Это была Акико Цукада.
– Нет, солнце ушло.
– Не хотела вас беспокоить. Ваш номер мне дала супруга смотрителя.
– Что вам надо?
– Ничего особенного. Просто хотела продолжить наш разговор. Мне показалось, вы сочли меня девушкой, которой негоже приходить к мужчине на ночь глядя. Вот я и подумала: лучше позвоню.
Продолжить разговор? Мне казалось, мы уже обо всем переговорили.
– Только не о живописи.
– Согласна.
– Живопись не станет понятнее, если о ней говорить. Когда пытаешься выразить живопись словами, получается чушь.
– Вы ненавидите машины?
– Нет.
– И мою машинку тоже?
– Замечательная машинка. В ней ваша сущность.
– Не хотите завтра прокатиться? Я хотела подняться на вершину, взглянуть на краски осени.
– Не люблю менять привычек, особенно с утра.
– Ну давайте тогда после обеда.
– Сумеречный свет обманчив. Не согласны?
– Не знаю, что истинно, что ложно – все так относительно.
– Боюсь, вы правы.
– Мне хочется, чтобы вы поучили меня рисовать, запечатлевать форму.
– Этому не научишь.
– Я так бездарна?
– Не в способностях дело. Когда рисуешь форму, ты запечатлеваешь самое себя. Это мало кому понятно. Умения вообще роли не играют. Ты либо можешь выразить себя в рисунке, либо нет. Такому не научишь.
– Кажется, я понимаю, о чем вы.
– Я, по-моему, просил не говорить о живописи.
– Сэнсэй, а чем вы сейчас занимаетесь?
– Да особенно ничем.
– Вы ни о чем больше не думаете?
– Может, и думаю. Придет мысль – и тут же ее забуду.
– Вы ведь всегда бегаете по утрам?
– Хмель из тела выгоняю. Хорошо потом себя чувствуешь.
– А когда он выходит, хмель, вы начинаете видеть то, чего не замечали раньше?
– Да, тогда мне хочется считать звезды.
– В каком смысле?
– Бывает, глядишь в ночное небо, а там звезды – и такая красотища! При этом ведь не приходит в голову их считать, правда?
– Вроде бы понимаю.
Я засмеялся. Пламя стало пониже. Подтянув за собой телефонный провод, я подошел к камину. Провод натянулся, но мне удалось подкинуть в огонь новое поленце.
– Дрова прогорели. Новых подложил.
– Здорово. Ах, люблю, когда в доме камин.
– Да он особенно не греет. Можно задать вам один вопрос?
– Пожалуйста.
– У вас есть приятель?
– Был.
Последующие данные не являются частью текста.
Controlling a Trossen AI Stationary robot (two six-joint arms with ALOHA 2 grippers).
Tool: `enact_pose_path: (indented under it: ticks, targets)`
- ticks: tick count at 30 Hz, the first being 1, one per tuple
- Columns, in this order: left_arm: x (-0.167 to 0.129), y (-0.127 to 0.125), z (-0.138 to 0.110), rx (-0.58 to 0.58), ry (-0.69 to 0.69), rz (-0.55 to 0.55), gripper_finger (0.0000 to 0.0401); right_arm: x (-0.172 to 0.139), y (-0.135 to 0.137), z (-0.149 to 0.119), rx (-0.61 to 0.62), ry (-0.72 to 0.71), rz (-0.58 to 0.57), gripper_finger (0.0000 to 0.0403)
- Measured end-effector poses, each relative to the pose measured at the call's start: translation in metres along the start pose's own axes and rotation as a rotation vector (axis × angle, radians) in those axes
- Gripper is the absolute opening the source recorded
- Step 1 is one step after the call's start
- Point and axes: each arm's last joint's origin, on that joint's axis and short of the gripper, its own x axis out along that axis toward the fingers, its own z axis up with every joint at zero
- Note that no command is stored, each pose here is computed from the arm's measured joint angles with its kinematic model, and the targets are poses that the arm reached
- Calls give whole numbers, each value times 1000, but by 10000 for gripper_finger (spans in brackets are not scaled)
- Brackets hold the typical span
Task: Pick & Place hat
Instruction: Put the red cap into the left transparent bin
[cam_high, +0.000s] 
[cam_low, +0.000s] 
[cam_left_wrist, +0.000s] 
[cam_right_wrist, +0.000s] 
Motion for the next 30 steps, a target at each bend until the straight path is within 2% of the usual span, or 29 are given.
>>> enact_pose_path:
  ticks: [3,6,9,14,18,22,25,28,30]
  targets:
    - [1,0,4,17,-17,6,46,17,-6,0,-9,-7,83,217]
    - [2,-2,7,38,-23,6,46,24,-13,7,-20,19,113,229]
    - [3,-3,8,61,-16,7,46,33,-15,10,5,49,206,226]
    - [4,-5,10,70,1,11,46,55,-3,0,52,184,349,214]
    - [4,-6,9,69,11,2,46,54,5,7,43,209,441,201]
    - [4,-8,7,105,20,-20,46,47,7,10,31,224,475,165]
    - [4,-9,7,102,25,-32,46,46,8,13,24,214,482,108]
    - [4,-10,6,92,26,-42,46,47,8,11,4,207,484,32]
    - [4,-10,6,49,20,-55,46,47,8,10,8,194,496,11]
Мы уже три месяца не встречаемся.
– Тоже художник?
– Нет, спортсмен. Рэгбист.
– Вы его любили?
– Не знаю. Ему все время хотелось, чтобы я пришла на игру, поболела за него, а я не умею радоваться или переживать в окружении людей.
Я закурил.
– А вы щелкнули «Зиппо».
– У нашего героя «трехмесячной давности» тоже была зажигалка «Зиппо»?
– Он вообще не курил. Спортсмены почти все не курят.
– Я, пожалуй, закругляюсь. – Уже?
– Не люблю говорить с человеком, не видя его лица.